- [Work request] After finding the line with "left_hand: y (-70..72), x", restate it and each remaining line of the material word for word, omitting every picture.

- [Information provided]
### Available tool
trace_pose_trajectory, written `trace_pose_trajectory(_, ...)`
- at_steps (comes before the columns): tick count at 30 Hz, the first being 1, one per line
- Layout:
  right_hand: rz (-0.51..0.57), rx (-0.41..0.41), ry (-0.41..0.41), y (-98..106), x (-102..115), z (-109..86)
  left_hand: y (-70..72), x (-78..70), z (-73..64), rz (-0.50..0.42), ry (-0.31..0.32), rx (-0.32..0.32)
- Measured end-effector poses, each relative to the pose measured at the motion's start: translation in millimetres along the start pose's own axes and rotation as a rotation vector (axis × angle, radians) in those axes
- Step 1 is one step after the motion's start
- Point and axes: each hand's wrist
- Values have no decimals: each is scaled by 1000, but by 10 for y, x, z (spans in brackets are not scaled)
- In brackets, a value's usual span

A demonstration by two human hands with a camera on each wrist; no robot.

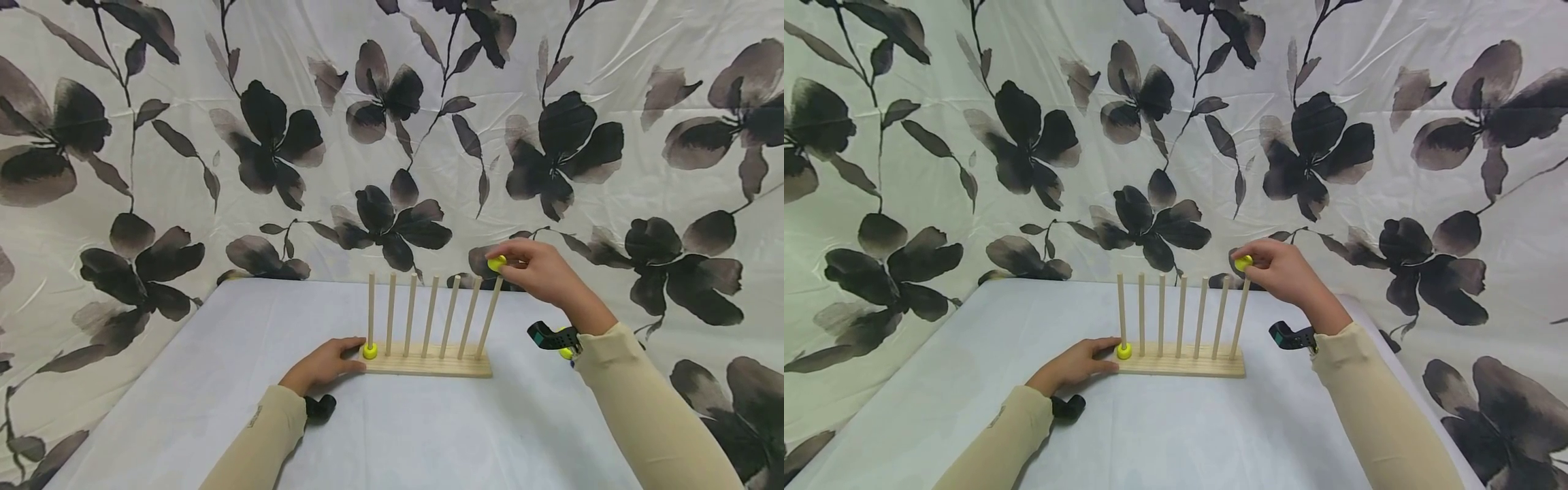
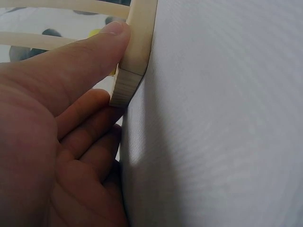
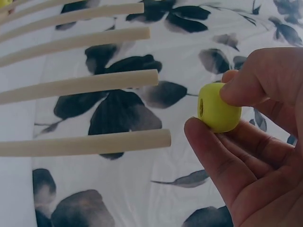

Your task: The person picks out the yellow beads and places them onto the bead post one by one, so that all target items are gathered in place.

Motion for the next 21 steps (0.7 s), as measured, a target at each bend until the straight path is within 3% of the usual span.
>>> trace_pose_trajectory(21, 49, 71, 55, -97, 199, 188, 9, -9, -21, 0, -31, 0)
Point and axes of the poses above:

- [Completed task]
  left_hand: y (-70..72), x (-78..70), z (-73..64), rz (-0.50..0.42), ry (-0.31..0.32), rx (-0.32..0.32)
- Measured end-effector poses, each relative to the pose measured at the motion's start: translation in millimetres along the start pose's own axes and rotation as a rotation vector (axis × angle, radians) in those axes
- Step 1 is one step after the motion's start
- Point and axes: each hand's wrist
- Values have no decimals: each is scaled by 1000, but by 10 for y, x, z (spans in brackets are not scaled)
- In brackets, a value's usual span

A demonstration by two human hands with a camera on each wrist; no robot.


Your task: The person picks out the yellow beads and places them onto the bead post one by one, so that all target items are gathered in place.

Motion for the next 21 steps (0.7 s), as measured, a target at each bend until the straight path is within 3% of the usual span.
>>> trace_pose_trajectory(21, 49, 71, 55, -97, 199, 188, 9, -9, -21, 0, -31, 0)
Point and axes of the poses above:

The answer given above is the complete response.